**REQUIREMENT**: Your task is to write out the lines from the line containing "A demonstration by" through the last line of the material, exactly.

* * *

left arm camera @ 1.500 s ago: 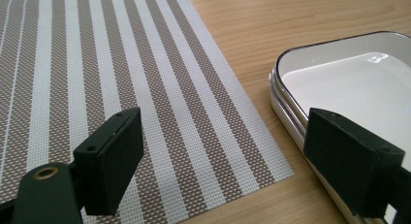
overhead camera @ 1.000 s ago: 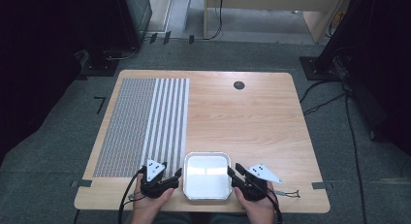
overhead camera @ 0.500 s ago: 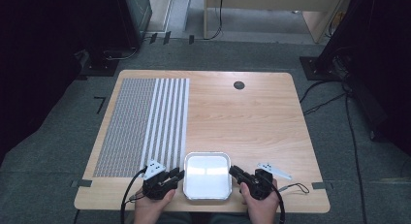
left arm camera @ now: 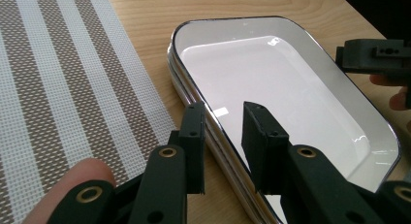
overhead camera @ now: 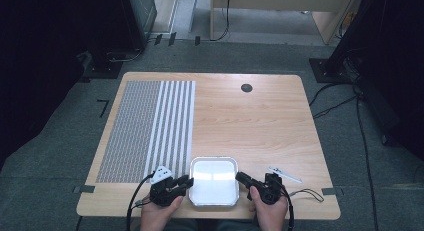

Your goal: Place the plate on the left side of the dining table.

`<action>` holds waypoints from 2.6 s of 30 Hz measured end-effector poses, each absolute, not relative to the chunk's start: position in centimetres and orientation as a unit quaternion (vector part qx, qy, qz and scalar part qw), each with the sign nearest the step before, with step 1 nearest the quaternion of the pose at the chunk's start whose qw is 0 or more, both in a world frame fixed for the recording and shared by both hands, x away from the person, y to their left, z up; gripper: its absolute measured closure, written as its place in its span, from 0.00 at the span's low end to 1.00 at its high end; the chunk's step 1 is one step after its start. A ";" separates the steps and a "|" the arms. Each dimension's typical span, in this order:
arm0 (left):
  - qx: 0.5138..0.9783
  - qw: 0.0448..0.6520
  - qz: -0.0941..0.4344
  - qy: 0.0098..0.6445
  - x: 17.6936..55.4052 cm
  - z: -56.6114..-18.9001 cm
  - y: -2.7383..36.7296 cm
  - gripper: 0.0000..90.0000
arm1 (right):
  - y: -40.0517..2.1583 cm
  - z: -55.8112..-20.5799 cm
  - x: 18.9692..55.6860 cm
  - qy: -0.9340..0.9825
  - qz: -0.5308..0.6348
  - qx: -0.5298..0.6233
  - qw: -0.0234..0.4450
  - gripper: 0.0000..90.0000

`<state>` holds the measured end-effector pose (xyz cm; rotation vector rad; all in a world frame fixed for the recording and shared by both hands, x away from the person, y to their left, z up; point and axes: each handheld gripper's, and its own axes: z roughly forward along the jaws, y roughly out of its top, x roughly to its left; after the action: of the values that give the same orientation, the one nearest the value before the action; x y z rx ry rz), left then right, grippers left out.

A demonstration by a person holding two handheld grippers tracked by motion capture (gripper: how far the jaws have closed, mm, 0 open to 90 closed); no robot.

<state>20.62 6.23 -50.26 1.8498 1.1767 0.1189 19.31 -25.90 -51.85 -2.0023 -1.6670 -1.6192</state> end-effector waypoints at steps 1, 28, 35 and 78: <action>0.752 0.454 0.048 0.475 20.6 -50.3 6.1 0.79 | -26.0 -51.9 19.3 -0.540 -0.529 -0.653 0.041 0.86; 0.765 0.429 0.087 0.472 20.2 -50.3 5.2 0.83 | -21.8 -50.6 17.2 -0.623 -0.447 -0.618 -0.172 0.92; 0.767 0.424 0.106 0.469 19.9 -50.2 4.9 0.83 | -20.5 -51.8 16.7 -0.630 -0.419 -0.621 -0.204 0.90; 0.766 0.426 0.153 0.455 19.1 -49.6 3.9 0.73 | -22.6 -49.4 15.8 -0.528 -0.471 -0.682 -0.186 1.00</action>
<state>19.07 3.86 -49.58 1.9155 1.1374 0.3836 15.84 -22.64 -49.38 -2.4391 -1.8907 -1.6841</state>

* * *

**SOLUTION FOR THIS EXERCISE**:
A demonstration by a person holding two handheld grippers tracked by motion capture (gripper: how far the jaws have closed, mm, 0 open to 90 closed); no robot.

<state>20.62 6.23 -50.26 1.8498 1.1767 0.1189 19.31 -25.90 -51.85 -2.0023 -1.6670 -1.6192</state> end-effector waypoints at steps 1, 28, 35 and 78: <action>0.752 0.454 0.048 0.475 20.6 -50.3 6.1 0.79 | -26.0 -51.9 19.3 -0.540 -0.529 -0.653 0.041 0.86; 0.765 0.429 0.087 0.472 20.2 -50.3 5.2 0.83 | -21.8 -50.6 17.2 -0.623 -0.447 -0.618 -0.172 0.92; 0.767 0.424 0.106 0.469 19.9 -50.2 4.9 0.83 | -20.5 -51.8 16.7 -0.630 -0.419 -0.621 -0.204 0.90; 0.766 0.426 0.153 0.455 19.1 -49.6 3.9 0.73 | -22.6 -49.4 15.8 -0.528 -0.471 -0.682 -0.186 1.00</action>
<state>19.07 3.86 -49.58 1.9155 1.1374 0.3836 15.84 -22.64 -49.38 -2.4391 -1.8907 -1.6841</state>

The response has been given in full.